Accepting structural opacity (or the reality and severity of the unseen and the unknown) comes first before anything else.

2 — We can be much more certain about what will NOT work than what will. Negative confirmation takes priority over positive ones.

Progress will happen more from the errors we STOP committing, than all the ‘new’ stuff we’re putting in place.

3 — Forget about predicting new “trends”, fads, innovations, etc. Quit the neo-mania. Stop listening to those telling you that something ‘new’ will come; pay more attention to those warning that something old will break.

If we want to know what will be around for the next 20 years, the best bet is to look at what has been around for the past 20 years i.e. trust in Lindy.
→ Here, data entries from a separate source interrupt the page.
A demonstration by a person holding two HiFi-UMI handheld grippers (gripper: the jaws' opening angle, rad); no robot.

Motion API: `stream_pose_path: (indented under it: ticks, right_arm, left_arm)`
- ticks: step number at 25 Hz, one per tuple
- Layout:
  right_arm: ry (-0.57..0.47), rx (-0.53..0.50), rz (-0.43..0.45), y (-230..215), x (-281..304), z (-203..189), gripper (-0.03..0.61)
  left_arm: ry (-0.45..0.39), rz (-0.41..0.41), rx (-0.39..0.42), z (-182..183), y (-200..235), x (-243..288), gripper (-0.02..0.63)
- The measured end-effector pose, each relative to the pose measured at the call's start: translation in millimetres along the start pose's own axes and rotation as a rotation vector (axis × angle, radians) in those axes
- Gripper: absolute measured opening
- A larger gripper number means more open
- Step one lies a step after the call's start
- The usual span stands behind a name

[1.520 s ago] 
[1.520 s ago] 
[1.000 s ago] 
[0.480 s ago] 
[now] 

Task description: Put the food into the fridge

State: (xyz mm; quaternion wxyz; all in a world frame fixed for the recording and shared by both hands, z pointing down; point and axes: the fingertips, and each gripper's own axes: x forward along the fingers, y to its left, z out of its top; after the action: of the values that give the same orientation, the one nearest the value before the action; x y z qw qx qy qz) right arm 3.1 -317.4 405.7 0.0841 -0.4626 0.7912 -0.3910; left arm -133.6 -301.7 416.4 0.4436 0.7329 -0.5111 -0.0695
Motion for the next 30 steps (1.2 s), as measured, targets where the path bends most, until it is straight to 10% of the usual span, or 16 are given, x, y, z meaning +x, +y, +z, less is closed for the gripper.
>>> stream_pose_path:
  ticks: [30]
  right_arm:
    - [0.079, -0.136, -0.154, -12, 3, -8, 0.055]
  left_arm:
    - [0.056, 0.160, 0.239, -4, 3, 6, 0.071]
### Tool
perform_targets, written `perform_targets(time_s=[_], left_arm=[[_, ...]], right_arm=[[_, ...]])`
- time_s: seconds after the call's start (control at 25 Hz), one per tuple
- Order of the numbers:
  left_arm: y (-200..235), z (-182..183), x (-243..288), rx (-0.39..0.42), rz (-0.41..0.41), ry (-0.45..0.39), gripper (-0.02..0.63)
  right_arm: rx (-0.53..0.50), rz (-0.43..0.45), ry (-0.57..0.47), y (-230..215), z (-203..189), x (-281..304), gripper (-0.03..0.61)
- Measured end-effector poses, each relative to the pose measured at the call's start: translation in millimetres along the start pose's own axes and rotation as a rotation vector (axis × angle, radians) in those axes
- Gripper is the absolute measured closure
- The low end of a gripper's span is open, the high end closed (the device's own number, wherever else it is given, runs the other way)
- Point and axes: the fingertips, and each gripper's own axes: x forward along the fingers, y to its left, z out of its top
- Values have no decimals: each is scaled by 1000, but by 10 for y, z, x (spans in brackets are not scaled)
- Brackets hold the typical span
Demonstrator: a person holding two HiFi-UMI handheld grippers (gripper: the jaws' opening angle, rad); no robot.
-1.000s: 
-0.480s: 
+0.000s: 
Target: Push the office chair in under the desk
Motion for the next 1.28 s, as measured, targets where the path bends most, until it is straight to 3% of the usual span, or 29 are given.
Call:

4 — Before ‘moving forward’ ensure that all high-impact irreversible downsides are clipped.

Failure to do that is like playing Russian Roulette. Don’t matter how often you win. Time will, eventually, make your winnings irrelevant.

5 — Ignore everything — as in EVERYTHING — a financial-product brochure or website predicts regarding future returns, probabilities, percentages, etc.

Eg, the concept of Value-At-Risk or statements like “there’s a 2% chance you’ll lose more than 37% of your investment” or “the returns on the fund is estimated at 27.3%”. It’s all B.S.

6 — Forget about the “Bell Curve”. Prioritize “Fat Tails”.

Bell curves deceive us into believing the average is all-important and that extremities will never happen. Fat tails teach us to ignore the average, focus on variability and be wary of events which change everything.

7 — Think consequences, not probabilities

We all suck at understanding probabilities anyway, let alone managing them.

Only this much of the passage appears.